### Task:
State the number of lines in the following material that contain the string "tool", and nothing else.
──────
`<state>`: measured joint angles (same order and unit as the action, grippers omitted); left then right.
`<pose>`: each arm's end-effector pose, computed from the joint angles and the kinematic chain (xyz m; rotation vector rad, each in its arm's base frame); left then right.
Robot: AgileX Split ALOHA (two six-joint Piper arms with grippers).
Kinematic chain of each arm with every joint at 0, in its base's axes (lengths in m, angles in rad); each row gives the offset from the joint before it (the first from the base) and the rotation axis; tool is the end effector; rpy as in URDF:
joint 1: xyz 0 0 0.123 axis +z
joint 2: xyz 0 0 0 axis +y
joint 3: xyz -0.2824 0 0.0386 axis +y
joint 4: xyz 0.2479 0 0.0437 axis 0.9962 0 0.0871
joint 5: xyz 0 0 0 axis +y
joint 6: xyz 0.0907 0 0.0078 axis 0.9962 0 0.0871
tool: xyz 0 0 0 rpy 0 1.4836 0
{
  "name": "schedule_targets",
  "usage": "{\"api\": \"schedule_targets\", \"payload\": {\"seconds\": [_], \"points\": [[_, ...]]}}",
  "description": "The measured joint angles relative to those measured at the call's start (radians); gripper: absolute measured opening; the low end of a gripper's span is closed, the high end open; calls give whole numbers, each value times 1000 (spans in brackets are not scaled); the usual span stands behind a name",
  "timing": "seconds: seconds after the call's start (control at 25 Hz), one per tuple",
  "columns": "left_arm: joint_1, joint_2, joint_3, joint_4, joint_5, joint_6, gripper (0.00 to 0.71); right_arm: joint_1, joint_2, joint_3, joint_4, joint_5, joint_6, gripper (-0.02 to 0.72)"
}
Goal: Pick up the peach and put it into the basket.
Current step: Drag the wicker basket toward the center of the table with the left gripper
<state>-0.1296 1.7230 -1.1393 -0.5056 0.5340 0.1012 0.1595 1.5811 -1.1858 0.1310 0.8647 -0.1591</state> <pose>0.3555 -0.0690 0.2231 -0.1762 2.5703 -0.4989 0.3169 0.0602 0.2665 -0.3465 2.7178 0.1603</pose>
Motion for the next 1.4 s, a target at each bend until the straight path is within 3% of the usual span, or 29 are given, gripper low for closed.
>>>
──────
### The answer:
2